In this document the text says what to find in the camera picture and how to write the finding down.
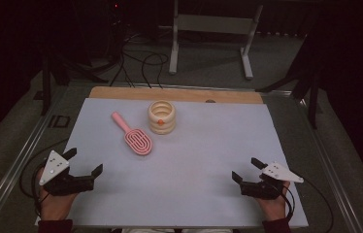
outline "hairbrush handle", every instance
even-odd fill
[[[112,119],[118,124],[118,126],[120,126],[122,130],[124,130],[125,133],[131,131],[131,128],[127,125],[126,121],[118,112],[112,113]]]

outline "white table surface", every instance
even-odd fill
[[[277,161],[287,167],[266,105],[172,103],[175,130],[156,135],[149,130],[152,101],[94,99],[84,101],[66,150],[74,176],[86,176],[99,164],[104,171],[93,191],[76,199],[69,215],[75,225],[96,227],[243,228],[260,226],[257,203],[240,193],[232,171],[259,182],[261,171],[250,160]],[[124,132],[111,119],[119,112],[131,128],[151,137],[149,155],[136,155]],[[290,226],[307,226],[294,184],[296,211]]]

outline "black cable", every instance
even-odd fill
[[[151,88],[151,85],[146,77],[146,74],[145,74],[145,66],[146,65],[151,65],[151,66],[160,66],[160,71],[158,72],[157,74],[157,84],[160,86],[160,88],[163,88],[163,86],[160,84],[160,75],[161,75],[161,72],[163,70],[163,66],[164,64],[169,60],[169,57],[166,55],[166,54],[163,54],[163,53],[157,53],[157,52],[154,52],[154,51],[149,51],[149,50],[125,50],[125,51],[138,51],[138,52],[148,52],[150,53],[150,55],[148,55],[147,57],[145,57],[145,59],[141,60],[137,57],[134,57],[126,52],[123,52],[124,55],[136,60],[136,61],[139,61],[142,63],[142,76],[143,76],[143,79],[145,80],[145,82],[148,84],[148,87]],[[153,56],[158,56],[159,59],[160,59],[160,62],[158,63],[149,63],[148,62],[148,59],[153,57]]]
[[[31,178],[31,193],[33,196],[33,201],[34,201],[34,207],[35,207],[34,210],[35,210],[37,216],[40,216],[40,212],[42,211],[42,205],[40,202],[40,193],[38,194],[36,191],[37,173],[42,168],[43,168],[43,164],[40,164],[39,166],[37,166],[36,169],[34,170],[32,178]]]
[[[292,199],[292,202],[293,202],[293,210],[292,210],[292,212],[294,213],[294,210],[296,209],[296,202],[294,201],[294,196],[293,196],[293,193],[290,191],[290,189],[288,189],[288,187],[286,187],[286,186],[283,186],[287,191],[288,191],[288,193],[290,193],[290,195],[291,195],[291,199]]]
[[[267,184],[268,186],[272,187],[285,201],[285,203],[287,204],[288,206],[288,213],[287,213],[287,221],[290,221],[291,218],[293,217],[293,210],[294,210],[294,207],[291,206],[290,204],[290,201],[287,199],[287,197],[282,193],[282,190],[278,190],[273,184],[271,183],[268,183],[268,182],[265,182],[265,184]]]
[[[46,200],[46,198],[48,198],[49,195],[50,195],[50,193],[48,193],[43,199],[41,199],[40,204],[42,204]]]
[[[145,79],[145,81],[147,82],[147,83],[149,83],[148,82],[148,78],[146,77],[146,75],[145,75],[145,65],[146,65],[146,60],[148,60],[150,57],[152,57],[152,56],[158,56],[158,58],[161,60],[161,66],[160,66],[160,71],[158,72],[158,74],[157,74],[157,84],[160,86],[160,88],[163,88],[163,86],[161,86],[161,84],[160,84],[160,80],[159,80],[159,78],[160,78],[160,74],[161,74],[161,71],[163,70],[163,59],[161,58],[161,55],[160,54],[158,54],[158,53],[153,53],[153,54],[151,54],[151,55],[149,55],[149,56],[147,56],[146,58],[145,58],[145,60],[143,61],[143,64],[142,64],[142,76],[143,76],[143,78]]]
[[[327,230],[325,231],[326,233],[330,232],[333,228],[333,225],[334,225],[334,214],[333,214],[333,211],[332,211],[332,208],[330,206],[330,203],[329,201],[326,199],[326,197],[324,196],[324,194],[318,189],[318,187],[316,187],[312,182],[310,182],[308,179],[300,176],[298,173],[296,173],[295,171],[293,170],[290,170],[292,173],[296,174],[297,176],[303,178],[312,188],[314,188],[317,193],[321,196],[321,198],[324,200],[324,202],[326,203],[327,205],[327,208],[329,209],[329,212],[330,212],[330,226],[327,228]]]
[[[46,148],[43,148],[39,151],[37,151],[36,153],[34,153],[33,155],[31,155],[31,157],[27,160],[26,164],[24,165],[24,167],[21,169],[21,173],[20,173],[20,176],[18,177],[18,187],[20,188],[21,192],[26,195],[27,197],[30,197],[30,198],[33,198],[33,194],[30,194],[28,193],[27,191],[25,191],[25,189],[23,188],[23,185],[22,185],[22,180],[23,180],[23,176],[24,176],[24,172],[27,168],[27,166],[31,163],[31,161],[33,161],[34,158],[36,158],[38,155],[40,155],[41,153],[43,153],[44,151],[50,149],[50,148],[53,148],[59,144],[62,144],[64,142],[66,142],[67,140],[69,140],[69,138],[66,138],[66,139],[63,139],[59,142],[56,142]]]
[[[124,71],[124,79],[127,81],[127,83],[129,84],[130,87],[135,87],[135,85],[133,84],[133,82],[131,81],[130,77],[127,74],[126,69],[123,67],[123,71]]]
[[[115,82],[115,80],[117,79],[118,75],[120,74],[121,70],[123,69],[124,66],[124,57],[123,54],[120,55],[120,68],[118,69],[118,71],[115,73],[115,76],[113,77],[112,81],[110,82],[109,86],[112,86],[113,83]]]

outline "white triangular marker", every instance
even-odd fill
[[[45,171],[43,171],[42,177],[40,178],[39,185],[45,185],[68,167],[69,161],[52,150],[46,163]]]
[[[280,181],[289,181],[302,183],[303,178],[290,172],[287,168],[281,166],[279,163],[274,162],[262,169],[263,174]]]

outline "pink hairbrush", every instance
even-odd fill
[[[127,145],[139,155],[148,155],[151,151],[151,139],[142,129],[131,129],[117,112],[112,113],[115,123],[124,130]]]

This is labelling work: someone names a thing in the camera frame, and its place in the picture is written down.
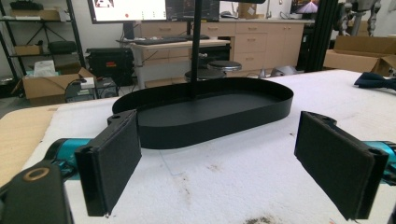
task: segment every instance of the office room
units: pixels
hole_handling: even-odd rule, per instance
[[[0,223],[396,223],[395,10],[2,1]]]

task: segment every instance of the black cloth
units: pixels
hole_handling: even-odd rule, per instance
[[[396,79],[386,79],[375,73],[362,73],[355,81],[355,85],[359,86],[359,88],[387,88],[396,91]]]

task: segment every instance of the cardboard box
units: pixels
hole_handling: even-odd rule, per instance
[[[55,71],[57,71],[60,75],[75,74],[75,73],[78,74],[80,69],[81,69],[81,64],[77,62],[55,65]]]
[[[241,19],[256,19],[257,5],[251,3],[238,4],[238,18]]]
[[[44,21],[60,21],[59,12],[57,9],[45,10],[11,10],[12,17],[40,17]]]
[[[17,55],[37,55],[43,53],[43,47],[37,45],[15,46],[14,49]]]
[[[83,77],[95,77],[85,68],[81,68],[78,74]],[[22,81],[26,99],[29,99],[31,105],[34,106],[64,104],[64,91],[69,83],[79,79],[78,74],[57,77],[24,77]]]
[[[324,67],[354,72],[389,75],[396,67],[396,38],[373,36],[337,36],[334,49],[326,52]]]
[[[354,21],[350,21],[347,25],[346,32],[351,34],[353,29]],[[369,24],[367,21],[361,21],[361,25],[359,26],[357,35],[360,36],[369,36],[369,32],[367,31]]]

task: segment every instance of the black oval tray
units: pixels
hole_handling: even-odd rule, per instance
[[[187,147],[285,118],[293,91],[268,80],[227,77],[134,91],[113,113],[136,109],[141,146]]]

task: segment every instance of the keyboard
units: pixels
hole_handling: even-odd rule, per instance
[[[163,39],[144,39],[134,40],[136,45],[158,45],[158,44],[170,44],[177,42],[186,42],[186,38],[163,38]]]
[[[193,35],[166,35],[163,36],[164,39],[166,38],[185,38],[187,40],[192,40]],[[200,39],[210,39],[208,35],[200,35]]]

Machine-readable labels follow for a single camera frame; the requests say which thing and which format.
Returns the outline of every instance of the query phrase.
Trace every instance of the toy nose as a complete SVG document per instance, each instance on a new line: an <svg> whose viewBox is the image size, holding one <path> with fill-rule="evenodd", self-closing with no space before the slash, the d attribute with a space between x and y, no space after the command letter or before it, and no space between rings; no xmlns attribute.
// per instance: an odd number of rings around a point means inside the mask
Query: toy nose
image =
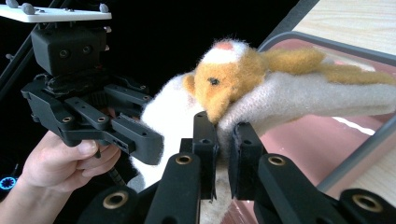
<svg viewBox="0 0 396 224"><path fill-rule="evenodd" d="M219 42L215 45L215 49L233 49L233 44L231 42Z"/></svg>

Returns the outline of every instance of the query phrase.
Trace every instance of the blue led light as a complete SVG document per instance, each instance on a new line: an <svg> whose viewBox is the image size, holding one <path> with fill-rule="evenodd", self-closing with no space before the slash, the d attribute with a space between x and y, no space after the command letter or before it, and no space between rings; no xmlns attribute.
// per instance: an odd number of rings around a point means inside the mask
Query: blue led light
<svg viewBox="0 0 396 224"><path fill-rule="evenodd" d="M12 189L15 184L17 184L17 179L11 176L7 176L0 180L0 189Z"/></svg>

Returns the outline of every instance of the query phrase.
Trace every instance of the stuffed animal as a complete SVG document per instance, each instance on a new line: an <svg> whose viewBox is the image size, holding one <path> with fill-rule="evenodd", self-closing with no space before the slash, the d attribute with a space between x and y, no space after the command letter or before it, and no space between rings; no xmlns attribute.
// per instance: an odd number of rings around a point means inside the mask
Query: stuffed animal
<svg viewBox="0 0 396 224"><path fill-rule="evenodd" d="M396 109L391 75L326 61L315 48L258 52L247 43L216 42L188 74L169 80L146 106L140 122L163 136L158 165L133 157L139 175L128 186L140 191L159 181L181 138L192 138L193 117L206 111L216 125L220 154L215 201L201 201L200 223L220 223L232 202L227 166L232 131L249 122L258 136L304 115L379 115Z"/></svg>

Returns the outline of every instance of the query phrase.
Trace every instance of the toy ear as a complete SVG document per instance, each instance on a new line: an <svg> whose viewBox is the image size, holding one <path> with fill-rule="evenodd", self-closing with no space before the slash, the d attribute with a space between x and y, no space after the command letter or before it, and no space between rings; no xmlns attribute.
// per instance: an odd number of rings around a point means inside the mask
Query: toy ear
<svg viewBox="0 0 396 224"><path fill-rule="evenodd" d="M262 53L272 72L300 75L316 70L325 54L314 48L269 49Z"/></svg>
<svg viewBox="0 0 396 224"><path fill-rule="evenodd" d="M183 77L183 87L191 95L195 95L195 81L194 81L194 75L193 74L188 74L188 75Z"/></svg>

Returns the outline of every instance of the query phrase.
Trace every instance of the human hand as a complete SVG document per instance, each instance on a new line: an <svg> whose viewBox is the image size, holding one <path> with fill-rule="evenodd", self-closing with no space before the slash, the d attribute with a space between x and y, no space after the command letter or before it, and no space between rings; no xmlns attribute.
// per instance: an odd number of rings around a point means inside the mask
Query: human hand
<svg viewBox="0 0 396 224"><path fill-rule="evenodd" d="M98 149L101 158L94 157ZM18 181L32 187L71 192L109 171L120 154L118 147L100 146L93 140L68 147L58 135L48 131L29 155Z"/></svg>

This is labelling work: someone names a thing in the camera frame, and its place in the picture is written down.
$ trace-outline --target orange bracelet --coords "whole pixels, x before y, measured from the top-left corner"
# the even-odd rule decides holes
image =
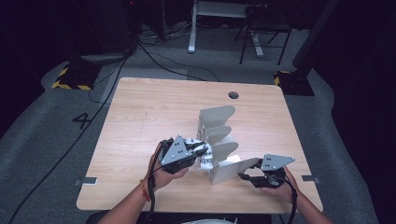
[[[148,195],[148,193],[146,192],[146,186],[145,186],[145,184],[143,184],[143,180],[142,180],[142,179],[140,180],[140,187],[141,187],[142,190],[143,190],[143,197],[144,197],[149,203],[151,203],[151,199],[149,198],[149,195]]]

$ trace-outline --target chair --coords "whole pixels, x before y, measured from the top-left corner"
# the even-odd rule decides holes
[[[277,4],[275,1],[266,1],[260,3],[253,3],[250,7],[246,7],[246,24],[241,27],[236,35],[236,40],[239,34],[242,32],[243,28],[246,27],[245,31],[245,39],[244,45],[242,47],[241,59],[239,61],[242,64],[245,47],[263,47],[263,48],[282,48],[282,51],[279,56],[279,60],[277,65],[280,65],[280,62],[283,57],[283,53],[285,52],[285,48],[288,44],[291,26],[288,23],[287,17],[285,16],[281,5]],[[249,34],[274,34],[274,36],[268,41],[267,44],[270,44],[274,38],[279,33],[286,33],[286,39],[283,46],[257,46],[257,45],[247,45],[248,35]]]

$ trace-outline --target desk leg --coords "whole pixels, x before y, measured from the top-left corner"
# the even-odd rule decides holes
[[[192,5],[192,27],[190,33],[189,53],[195,52],[195,37],[197,36],[196,22],[197,22],[197,0],[194,0],[194,4]]]
[[[251,33],[251,41],[253,42],[253,45],[256,46],[254,48],[256,49],[257,57],[262,58],[264,53],[262,52],[262,47],[260,47],[259,35]]]

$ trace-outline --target white desk frame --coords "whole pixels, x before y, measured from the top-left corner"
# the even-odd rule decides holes
[[[192,28],[190,34],[189,53],[195,52],[195,40],[196,40],[196,21],[197,16],[219,16],[219,17],[232,17],[232,18],[245,18],[245,8],[248,4],[235,4],[235,3],[223,3],[223,2],[206,2],[194,0],[192,6]],[[259,46],[259,38],[257,34],[252,35],[252,41],[255,46]],[[262,48],[256,47],[256,53],[258,57],[262,57]]]

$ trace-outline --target desk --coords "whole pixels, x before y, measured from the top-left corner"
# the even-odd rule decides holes
[[[225,2],[212,2],[194,0],[192,5],[192,27],[190,33],[189,53],[195,52],[196,40],[196,21],[197,16],[219,16],[219,17],[232,17],[232,18],[245,18],[245,8],[249,7],[248,4],[236,4]],[[259,46],[260,41],[257,35],[252,35],[254,46]],[[262,48],[255,47],[257,56],[262,57]]]
[[[239,93],[238,99],[229,92]],[[322,205],[282,91],[277,86],[124,77],[120,80],[86,176],[77,206],[105,210],[116,205],[143,178],[158,142],[181,134],[196,137],[201,109],[235,106],[226,125],[239,144],[232,155],[242,160],[264,153],[291,156],[288,167],[300,189],[320,209]],[[210,185],[196,162],[183,178],[156,192],[157,212],[289,213],[291,206],[264,195],[239,178]],[[149,210],[149,203],[144,211]]]

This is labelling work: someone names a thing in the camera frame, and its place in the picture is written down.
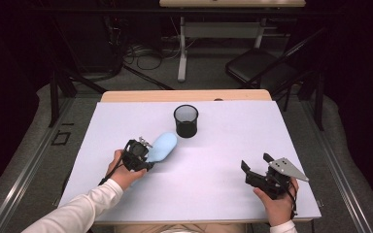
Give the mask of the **black metal stand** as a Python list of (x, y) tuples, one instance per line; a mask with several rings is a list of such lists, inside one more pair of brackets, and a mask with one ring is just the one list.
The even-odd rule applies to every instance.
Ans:
[(324, 86), (324, 76), (322, 75), (322, 73), (318, 73), (317, 84), (316, 84), (314, 121), (315, 121), (315, 124), (320, 129), (320, 131), (323, 131), (323, 126), (322, 126), (323, 86)]
[(107, 91), (106, 88), (90, 81), (89, 79), (82, 76), (78, 71), (70, 68), (64, 63), (62, 58), (59, 56), (59, 52), (56, 50), (56, 46), (53, 41), (54, 38), (51, 36), (47, 37), (47, 55), (51, 60), (52, 75), (50, 81), (50, 94), (51, 94), (51, 121), (50, 127), (54, 127), (60, 118), (60, 106), (59, 106), (59, 92), (61, 90), (67, 98), (74, 98), (78, 90), (74, 87), (73, 81), (82, 83), (96, 92), (103, 94)]

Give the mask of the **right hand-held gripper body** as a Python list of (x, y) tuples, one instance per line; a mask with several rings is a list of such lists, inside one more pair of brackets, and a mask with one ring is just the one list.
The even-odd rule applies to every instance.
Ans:
[(309, 181), (303, 172), (284, 157), (268, 163), (268, 170), (264, 175), (252, 170), (245, 175), (245, 183), (260, 188), (273, 200), (288, 192), (292, 178), (304, 182)]

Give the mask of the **wooden table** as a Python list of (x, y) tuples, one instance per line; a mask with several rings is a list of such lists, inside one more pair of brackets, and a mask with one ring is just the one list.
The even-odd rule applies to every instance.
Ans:
[(134, 90), (107, 91), (102, 103), (117, 102), (194, 102), (194, 101), (271, 101), (264, 89), (201, 89), (201, 90)]

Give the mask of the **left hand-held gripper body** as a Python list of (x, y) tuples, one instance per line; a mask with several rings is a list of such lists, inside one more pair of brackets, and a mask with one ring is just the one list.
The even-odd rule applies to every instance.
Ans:
[(143, 170), (143, 164), (147, 161), (147, 154), (151, 145), (142, 137), (138, 140), (129, 140), (124, 148), (122, 163), (124, 167), (131, 171)]

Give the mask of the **white-legged desk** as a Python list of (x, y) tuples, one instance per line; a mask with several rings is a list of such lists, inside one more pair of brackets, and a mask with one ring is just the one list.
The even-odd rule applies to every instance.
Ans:
[[(305, 0), (159, 0), (159, 5), (170, 9), (288, 9), (303, 8)], [(259, 48), (266, 18), (257, 22), (187, 22), (180, 18), (180, 63), (178, 81), (186, 80), (187, 46), (186, 37), (192, 38), (246, 38), (255, 39), (254, 47)]]

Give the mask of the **black mesh pen cup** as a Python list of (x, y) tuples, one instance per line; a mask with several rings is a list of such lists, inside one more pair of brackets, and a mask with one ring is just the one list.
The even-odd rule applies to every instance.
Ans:
[(182, 138), (191, 138), (197, 133), (198, 110), (191, 105), (181, 105), (174, 111), (176, 132)]

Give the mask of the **light blue hairbrush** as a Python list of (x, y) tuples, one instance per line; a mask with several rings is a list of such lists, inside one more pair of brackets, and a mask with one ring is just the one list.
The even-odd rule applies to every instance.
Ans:
[(163, 161), (175, 148), (178, 143), (174, 133), (166, 132), (161, 134), (154, 142), (148, 153), (148, 162)]

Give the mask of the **person's right hand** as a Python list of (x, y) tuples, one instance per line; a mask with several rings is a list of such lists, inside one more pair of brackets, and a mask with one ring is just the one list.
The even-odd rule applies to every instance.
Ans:
[(297, 180), (292, 178), (290, 180), (288, 193), (277, 197), (275, 200), (271, 199), (258, 187), (253, 189), (254, 194), (259, 198), (264, 206), (270, 226), (276, 226), (292, 220), (292, 207), (294, 206), (298, 188), (299, 185)]

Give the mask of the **metal floor rail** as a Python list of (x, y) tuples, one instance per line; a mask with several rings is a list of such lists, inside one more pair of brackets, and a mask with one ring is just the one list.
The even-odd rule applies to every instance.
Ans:
[(51, 103), (44, 99), (40, 101), (31, 125), (0, 178), (0, 233), (8, 224), (34, 178), (46, 150), (50, 146), (51, 139), (74, 101), (74, 98), (66, 98), (61, 101), (58, 120), (52, 127), (50, 127)]
[(325, 158), (327, 167), (337, 185), (343, 202), (356, 227), (357, 233), (373, 233), (373, 230), (363, 213), (362, 207), (357, 201), (356, 195), (353, 192), (330, 143), (325, 137), (324, 132), (319, 129), (315, 122), (314, 110), (311, 107), (311, 104), (308, 101), (301, 101), (300, 104), (319, 144), (321, 145), (321, 148), (323, 149), (323, 157)]

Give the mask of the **person's left hand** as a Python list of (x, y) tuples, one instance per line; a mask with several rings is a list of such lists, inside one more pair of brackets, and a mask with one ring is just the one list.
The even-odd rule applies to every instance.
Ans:
[(124, 166), (120, 166), (119, 159), (122, 150), (116, 150), (114, 159), (110, 162), (106, 174), (111, 174), (111, 179), (115, 181), (122, 190), (128, 189), (135, 181), (141, 179), (147, 174), (147, 170), (143, 169), (137, 172), (129, 171)]

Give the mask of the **black folding chair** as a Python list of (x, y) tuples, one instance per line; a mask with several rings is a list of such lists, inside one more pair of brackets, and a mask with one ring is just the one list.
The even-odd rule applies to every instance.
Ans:
[(311, 68), (297, 68), (292, 61), (326, 34), (322, 28), (297, 43), (280, 56), (262, 49), (250, 49), (225, 64), (225, 73), (241, 88), (265, 89), (271, 96), (289, 89), (312, 72)]

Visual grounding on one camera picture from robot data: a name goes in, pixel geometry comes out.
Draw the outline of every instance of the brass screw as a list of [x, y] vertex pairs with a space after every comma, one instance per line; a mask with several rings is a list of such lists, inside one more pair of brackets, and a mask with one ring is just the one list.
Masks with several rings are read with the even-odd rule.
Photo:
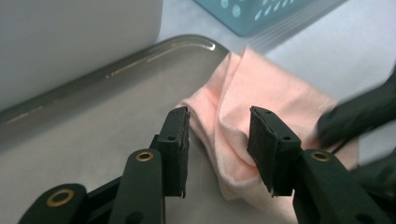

####

Return every line from the entries that holds the string "segment".

task: segment every instance of the office room
task: segment every instance of the black cloth
task: segment every instance of the cardboard box
task: segment every instance of the black oval tray
task: segment every instance of the keyboard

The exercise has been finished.